**What you will do:** Where the word "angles" occurs in a line of the data, return the whole line.

**Given material:**
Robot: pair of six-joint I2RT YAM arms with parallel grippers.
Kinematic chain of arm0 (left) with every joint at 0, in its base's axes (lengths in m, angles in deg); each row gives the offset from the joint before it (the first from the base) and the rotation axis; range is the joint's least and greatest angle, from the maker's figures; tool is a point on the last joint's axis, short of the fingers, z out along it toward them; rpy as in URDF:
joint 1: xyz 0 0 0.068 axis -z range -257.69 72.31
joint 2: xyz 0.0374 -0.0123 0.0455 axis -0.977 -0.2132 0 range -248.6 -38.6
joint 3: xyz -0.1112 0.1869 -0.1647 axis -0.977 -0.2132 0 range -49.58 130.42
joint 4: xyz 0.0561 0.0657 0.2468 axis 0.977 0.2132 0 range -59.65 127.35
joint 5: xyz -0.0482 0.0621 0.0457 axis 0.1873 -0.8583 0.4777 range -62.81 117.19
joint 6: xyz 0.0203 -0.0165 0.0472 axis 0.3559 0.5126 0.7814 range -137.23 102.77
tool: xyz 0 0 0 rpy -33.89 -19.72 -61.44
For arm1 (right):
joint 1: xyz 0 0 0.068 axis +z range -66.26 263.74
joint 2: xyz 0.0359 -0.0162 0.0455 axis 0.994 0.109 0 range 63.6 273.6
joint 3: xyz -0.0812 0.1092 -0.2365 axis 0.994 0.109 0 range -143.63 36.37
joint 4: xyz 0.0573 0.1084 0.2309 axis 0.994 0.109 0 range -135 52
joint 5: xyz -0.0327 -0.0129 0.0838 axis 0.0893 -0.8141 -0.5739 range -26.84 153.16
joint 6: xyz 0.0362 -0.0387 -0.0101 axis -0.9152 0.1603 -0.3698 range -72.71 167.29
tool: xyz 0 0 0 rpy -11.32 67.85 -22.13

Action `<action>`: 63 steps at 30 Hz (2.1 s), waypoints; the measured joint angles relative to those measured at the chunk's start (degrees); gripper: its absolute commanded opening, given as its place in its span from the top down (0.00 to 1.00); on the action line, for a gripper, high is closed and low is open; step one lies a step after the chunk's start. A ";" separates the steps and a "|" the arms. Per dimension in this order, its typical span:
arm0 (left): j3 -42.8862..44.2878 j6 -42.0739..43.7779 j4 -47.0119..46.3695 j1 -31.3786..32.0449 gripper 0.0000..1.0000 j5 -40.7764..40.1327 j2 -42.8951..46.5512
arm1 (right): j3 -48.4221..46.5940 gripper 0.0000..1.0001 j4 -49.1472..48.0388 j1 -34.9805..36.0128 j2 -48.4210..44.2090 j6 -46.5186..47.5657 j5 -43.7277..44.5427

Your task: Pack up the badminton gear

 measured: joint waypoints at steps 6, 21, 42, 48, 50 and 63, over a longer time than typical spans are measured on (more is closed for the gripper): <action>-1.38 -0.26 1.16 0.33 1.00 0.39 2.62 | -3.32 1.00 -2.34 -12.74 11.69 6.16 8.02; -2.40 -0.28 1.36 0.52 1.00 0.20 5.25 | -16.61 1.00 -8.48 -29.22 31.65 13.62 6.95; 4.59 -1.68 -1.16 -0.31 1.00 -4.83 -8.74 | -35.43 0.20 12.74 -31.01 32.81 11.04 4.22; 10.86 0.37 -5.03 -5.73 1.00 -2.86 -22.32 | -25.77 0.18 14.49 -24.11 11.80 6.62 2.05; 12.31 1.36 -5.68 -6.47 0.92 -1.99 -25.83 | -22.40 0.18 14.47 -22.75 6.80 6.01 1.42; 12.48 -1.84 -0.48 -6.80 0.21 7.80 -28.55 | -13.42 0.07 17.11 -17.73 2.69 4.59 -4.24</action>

**Response below:**
Kinematic chain of arm0 (left) with every joint at 0, in its base's axes (lengths in m, angles in deg); each row gives the offset from the joint before it (the first from the base) and the rotation axis; range is the joint's least and greatest angle, from the maker's figures; tool is a point on the last joint's axis, short of the fingers, z out along it toward them; rpy as in URDF:
Action `<action>`: 63 steps at 30 Hz (2.1 s), waypoints; the measured joint angles relative to those measured at the chunk's start (degrees); gripper: its absolute commanded opening, given as its place in its span from the top down (0.00 to 1.00); on the action line, for a gripper, high is closed and low is open; step one lies a step after the chunk's start. A ";" separates the steps and a "|" the arms. Per dimension in this order, its typical span:

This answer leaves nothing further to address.